> WORK TO COMPLETE:
Scan the material below for "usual", then return each line that contains it.

> RECORDS FOR THE EXERCISE:
○ ○ ○ ○ ○
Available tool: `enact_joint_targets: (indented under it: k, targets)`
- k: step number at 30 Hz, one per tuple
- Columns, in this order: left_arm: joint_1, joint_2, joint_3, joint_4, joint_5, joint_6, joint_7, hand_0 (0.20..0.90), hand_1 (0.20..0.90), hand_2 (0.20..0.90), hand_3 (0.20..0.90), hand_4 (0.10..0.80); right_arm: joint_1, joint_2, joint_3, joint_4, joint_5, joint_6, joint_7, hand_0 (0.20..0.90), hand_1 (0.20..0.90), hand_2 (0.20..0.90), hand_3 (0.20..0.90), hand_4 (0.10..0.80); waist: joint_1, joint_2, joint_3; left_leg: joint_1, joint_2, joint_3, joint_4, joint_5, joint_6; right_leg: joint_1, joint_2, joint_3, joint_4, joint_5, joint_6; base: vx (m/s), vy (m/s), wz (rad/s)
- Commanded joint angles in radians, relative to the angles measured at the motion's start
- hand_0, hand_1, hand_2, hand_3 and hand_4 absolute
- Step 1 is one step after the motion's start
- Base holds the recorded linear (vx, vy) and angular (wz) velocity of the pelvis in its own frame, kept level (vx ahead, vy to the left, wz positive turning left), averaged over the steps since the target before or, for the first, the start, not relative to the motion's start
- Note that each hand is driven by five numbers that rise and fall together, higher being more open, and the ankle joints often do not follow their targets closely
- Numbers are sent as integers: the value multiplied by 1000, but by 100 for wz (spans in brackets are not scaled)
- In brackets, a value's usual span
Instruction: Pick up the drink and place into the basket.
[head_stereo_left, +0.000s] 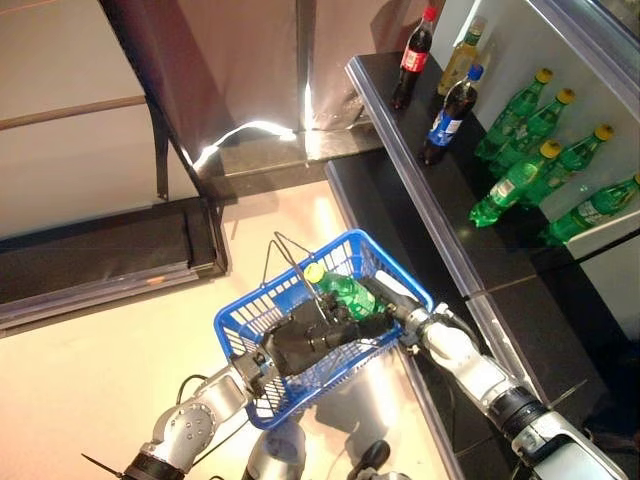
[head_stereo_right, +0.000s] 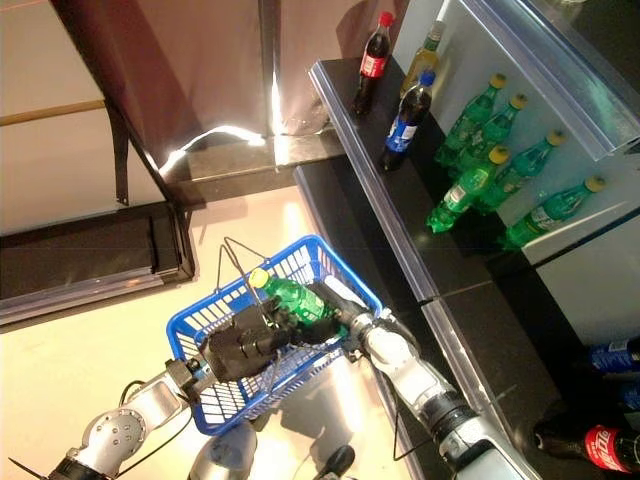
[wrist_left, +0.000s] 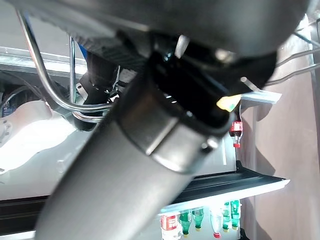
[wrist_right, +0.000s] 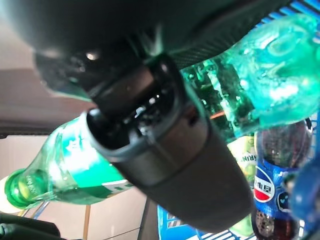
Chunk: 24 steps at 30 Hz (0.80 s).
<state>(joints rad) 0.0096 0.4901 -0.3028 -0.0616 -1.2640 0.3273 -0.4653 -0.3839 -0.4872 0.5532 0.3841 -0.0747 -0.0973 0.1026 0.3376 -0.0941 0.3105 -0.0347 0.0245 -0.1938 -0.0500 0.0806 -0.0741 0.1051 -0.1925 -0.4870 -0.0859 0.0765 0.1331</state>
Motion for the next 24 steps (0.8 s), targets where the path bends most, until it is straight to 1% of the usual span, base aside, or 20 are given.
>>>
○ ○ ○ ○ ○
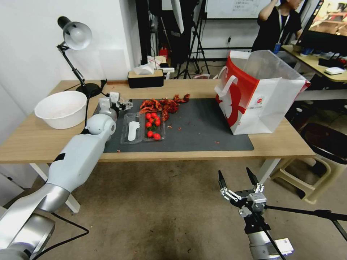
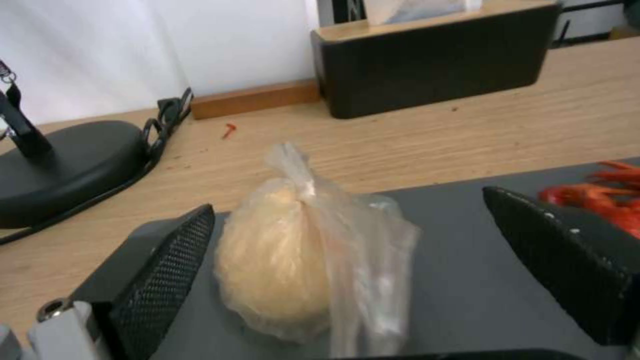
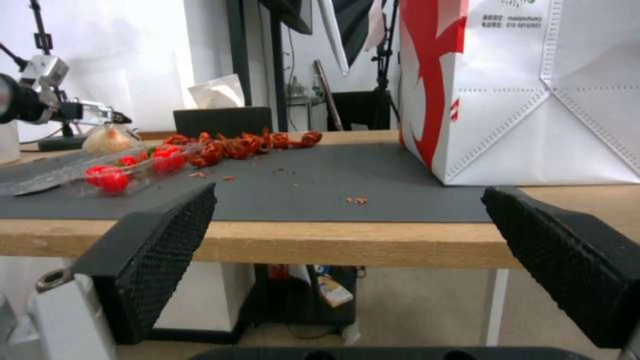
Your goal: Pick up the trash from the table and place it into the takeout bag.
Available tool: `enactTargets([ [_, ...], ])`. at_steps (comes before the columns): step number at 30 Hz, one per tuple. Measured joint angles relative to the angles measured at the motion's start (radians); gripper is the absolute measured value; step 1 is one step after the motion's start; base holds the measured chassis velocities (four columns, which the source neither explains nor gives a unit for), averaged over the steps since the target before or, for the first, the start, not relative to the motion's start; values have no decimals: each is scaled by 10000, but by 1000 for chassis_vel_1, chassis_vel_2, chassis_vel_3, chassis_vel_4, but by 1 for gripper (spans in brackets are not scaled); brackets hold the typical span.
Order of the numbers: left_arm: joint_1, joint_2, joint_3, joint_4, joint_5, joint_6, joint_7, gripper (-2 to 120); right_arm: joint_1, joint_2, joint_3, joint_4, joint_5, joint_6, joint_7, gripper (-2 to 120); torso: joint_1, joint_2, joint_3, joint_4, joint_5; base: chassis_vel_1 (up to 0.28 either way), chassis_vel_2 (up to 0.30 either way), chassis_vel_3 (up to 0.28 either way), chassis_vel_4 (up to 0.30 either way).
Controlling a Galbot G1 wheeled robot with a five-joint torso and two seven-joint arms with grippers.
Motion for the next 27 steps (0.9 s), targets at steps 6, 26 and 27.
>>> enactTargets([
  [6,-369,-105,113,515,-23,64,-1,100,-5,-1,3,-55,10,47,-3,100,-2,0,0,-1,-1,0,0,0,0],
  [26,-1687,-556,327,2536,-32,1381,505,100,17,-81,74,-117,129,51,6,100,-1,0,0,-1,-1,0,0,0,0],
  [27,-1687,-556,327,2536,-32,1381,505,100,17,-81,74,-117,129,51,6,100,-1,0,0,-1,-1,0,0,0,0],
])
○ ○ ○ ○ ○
> SOLUTION FOR THIS PROBLEM:
- In brackets, a value's usual span
Motion for the next 24 steps (0.8 s), targets where the path bends most, until it is straight to 1% of the usual span, base aside, or 20 are given.

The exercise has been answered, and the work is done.